■ ABOUT THIS EXERCISE:
With the line containing "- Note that" as the starting point, output the remaining lines of the data exactly as they are, through the last.

■ DATA SECTION:
------------------------------

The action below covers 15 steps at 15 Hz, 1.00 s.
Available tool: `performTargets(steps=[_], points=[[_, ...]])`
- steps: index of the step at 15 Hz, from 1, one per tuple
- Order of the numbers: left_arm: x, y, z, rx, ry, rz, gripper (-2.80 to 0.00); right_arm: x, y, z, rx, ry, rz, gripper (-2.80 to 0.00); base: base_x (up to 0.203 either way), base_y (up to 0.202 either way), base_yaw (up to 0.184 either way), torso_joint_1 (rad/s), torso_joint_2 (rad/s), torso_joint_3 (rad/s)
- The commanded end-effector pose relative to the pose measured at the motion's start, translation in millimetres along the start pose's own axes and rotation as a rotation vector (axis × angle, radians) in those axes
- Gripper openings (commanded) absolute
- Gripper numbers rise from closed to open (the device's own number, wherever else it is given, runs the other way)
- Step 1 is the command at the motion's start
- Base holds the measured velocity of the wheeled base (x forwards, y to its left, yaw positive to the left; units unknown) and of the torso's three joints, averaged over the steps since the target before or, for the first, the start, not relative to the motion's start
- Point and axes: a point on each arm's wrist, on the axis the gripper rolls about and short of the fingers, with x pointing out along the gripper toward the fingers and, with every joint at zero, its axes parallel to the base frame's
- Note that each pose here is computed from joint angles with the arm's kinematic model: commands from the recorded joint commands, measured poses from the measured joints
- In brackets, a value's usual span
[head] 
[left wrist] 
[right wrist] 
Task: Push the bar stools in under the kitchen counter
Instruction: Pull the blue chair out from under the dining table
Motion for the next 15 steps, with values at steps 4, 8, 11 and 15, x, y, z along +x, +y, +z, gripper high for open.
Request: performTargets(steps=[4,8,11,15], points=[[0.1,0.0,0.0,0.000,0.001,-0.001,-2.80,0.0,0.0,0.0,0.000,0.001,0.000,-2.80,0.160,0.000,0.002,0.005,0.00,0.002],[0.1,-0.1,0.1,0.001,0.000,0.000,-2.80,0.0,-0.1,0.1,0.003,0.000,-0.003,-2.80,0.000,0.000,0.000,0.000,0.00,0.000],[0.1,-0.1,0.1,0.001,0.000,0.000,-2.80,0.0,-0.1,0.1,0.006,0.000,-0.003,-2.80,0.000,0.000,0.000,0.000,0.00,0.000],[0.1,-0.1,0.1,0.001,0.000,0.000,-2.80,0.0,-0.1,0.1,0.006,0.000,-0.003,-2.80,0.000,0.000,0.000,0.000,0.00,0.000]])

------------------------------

■ EXERCISE ANSWER:
- Note that each pose here is computed from joint angles with the arm's kinematic model: commands from the recorded joint commands, measured poses from the measured joints
- In brackets, a value's usual span
[head] 
[left wrist] 
[right wrist] 
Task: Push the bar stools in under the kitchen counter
Instruction: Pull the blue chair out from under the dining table
Motion for the next 15 steps, with values at steps 4, 8, 11 and 15, x, y, z along +x, +y, +z, gripper high for open.
Request: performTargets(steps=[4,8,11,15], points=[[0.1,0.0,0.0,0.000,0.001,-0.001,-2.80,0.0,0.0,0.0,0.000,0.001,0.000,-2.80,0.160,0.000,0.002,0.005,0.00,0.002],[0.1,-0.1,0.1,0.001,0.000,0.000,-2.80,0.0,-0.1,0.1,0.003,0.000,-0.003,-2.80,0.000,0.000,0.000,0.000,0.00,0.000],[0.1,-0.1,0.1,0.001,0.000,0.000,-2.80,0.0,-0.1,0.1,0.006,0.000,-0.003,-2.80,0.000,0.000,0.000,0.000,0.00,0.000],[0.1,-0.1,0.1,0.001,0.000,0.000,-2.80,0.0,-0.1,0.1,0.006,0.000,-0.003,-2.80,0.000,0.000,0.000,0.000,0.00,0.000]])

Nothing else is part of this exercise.